%%

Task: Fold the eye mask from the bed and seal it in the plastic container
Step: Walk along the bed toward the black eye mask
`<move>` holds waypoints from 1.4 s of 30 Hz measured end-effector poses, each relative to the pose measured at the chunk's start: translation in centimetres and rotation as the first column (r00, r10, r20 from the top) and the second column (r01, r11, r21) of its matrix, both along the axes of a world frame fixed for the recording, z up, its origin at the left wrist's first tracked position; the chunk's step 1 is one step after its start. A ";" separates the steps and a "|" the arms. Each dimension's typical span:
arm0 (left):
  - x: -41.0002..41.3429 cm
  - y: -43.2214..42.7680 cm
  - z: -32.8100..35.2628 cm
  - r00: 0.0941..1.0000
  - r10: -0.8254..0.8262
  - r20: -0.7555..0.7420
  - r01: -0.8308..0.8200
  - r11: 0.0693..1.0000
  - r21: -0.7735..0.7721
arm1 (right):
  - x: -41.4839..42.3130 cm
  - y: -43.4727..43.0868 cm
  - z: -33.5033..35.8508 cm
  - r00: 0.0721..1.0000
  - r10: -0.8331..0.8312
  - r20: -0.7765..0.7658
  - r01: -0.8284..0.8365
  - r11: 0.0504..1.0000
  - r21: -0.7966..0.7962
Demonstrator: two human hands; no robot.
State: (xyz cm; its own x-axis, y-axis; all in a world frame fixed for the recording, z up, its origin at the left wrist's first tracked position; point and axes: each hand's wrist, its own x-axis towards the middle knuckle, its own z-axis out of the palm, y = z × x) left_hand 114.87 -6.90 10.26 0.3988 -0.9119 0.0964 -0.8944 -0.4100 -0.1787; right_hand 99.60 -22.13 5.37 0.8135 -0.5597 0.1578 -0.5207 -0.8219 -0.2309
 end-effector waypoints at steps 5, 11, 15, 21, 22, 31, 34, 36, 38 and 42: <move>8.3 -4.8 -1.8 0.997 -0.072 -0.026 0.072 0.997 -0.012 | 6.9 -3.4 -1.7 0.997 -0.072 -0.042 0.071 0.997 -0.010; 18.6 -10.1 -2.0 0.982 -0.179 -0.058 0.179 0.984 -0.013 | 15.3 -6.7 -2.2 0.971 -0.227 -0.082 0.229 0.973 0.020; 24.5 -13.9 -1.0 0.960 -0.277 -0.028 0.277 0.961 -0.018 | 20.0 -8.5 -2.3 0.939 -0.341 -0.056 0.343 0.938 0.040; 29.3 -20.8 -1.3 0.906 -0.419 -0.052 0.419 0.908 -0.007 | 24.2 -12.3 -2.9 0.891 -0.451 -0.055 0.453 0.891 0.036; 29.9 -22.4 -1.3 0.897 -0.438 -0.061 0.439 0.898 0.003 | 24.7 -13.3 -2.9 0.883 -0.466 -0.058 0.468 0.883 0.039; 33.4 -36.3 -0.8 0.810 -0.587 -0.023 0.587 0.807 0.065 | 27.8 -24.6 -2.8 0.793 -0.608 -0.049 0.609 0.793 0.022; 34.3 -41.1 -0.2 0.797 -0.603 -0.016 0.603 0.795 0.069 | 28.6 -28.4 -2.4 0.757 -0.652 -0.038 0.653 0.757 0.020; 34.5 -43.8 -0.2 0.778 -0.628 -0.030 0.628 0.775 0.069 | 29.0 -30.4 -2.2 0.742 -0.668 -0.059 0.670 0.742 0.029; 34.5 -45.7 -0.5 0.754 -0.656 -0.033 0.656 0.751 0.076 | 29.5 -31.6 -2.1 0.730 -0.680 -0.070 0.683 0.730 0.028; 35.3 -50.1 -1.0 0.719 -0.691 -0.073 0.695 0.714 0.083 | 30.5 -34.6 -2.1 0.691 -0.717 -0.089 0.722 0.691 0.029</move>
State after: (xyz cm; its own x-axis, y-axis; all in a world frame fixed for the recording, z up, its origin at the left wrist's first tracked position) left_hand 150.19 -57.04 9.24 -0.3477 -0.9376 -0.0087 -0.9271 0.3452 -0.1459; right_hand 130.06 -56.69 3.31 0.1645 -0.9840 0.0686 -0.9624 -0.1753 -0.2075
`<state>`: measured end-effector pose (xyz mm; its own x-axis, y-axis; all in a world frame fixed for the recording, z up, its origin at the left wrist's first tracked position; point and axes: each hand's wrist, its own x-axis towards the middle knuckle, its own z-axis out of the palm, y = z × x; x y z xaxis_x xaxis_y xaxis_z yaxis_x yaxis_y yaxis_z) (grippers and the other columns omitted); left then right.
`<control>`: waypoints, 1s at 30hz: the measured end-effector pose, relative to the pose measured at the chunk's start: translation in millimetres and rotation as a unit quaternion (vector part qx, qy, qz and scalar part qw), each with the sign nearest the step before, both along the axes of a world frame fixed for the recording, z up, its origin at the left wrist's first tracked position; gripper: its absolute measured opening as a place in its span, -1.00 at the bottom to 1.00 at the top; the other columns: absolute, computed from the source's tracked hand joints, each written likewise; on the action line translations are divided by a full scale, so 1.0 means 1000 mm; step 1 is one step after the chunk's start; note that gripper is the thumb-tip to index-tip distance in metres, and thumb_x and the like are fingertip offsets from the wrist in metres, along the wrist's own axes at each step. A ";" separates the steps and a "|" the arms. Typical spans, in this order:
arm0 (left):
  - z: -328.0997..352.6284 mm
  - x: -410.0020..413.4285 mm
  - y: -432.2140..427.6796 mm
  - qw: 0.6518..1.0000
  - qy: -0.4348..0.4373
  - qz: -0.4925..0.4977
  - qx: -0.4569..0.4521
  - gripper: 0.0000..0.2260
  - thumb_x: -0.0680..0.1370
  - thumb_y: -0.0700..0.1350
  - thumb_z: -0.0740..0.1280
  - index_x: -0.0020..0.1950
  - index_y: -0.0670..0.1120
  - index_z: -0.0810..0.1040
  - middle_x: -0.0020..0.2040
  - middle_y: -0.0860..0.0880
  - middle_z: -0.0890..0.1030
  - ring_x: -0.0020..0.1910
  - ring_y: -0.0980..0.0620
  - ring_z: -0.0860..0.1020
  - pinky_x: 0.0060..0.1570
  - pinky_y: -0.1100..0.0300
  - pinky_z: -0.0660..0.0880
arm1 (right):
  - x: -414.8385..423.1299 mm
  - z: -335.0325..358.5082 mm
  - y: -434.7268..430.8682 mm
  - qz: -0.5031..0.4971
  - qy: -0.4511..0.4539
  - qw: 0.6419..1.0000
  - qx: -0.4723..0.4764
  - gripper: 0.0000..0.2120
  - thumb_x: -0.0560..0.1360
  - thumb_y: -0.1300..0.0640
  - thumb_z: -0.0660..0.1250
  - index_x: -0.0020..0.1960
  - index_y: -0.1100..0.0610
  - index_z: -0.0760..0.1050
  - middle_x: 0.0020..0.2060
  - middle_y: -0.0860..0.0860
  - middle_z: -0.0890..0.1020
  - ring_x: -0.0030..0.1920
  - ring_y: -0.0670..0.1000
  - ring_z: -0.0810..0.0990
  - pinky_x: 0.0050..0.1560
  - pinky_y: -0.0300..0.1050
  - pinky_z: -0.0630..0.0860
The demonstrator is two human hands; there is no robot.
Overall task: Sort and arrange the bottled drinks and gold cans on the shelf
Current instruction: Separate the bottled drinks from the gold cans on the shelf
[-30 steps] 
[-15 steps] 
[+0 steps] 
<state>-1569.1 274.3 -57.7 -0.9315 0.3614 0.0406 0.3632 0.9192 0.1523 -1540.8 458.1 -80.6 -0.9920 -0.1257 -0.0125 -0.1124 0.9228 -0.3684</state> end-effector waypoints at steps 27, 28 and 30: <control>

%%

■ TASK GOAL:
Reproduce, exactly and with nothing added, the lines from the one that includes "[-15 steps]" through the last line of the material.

■ THE ANSWER:
[-15 steps] 
[+0 steps] 
<state>-1569.1 274.3 -57.7 -0.9315 0.3614 0.0406 0.3632 0.9192 0.1523 -1540.8 458.1 -80.6 -0.9920 -0.1257 -0.0125 -0.1124 0.9228 -0.3684</state> end-effector waypoints at steps 27, 28 and 30: <control>

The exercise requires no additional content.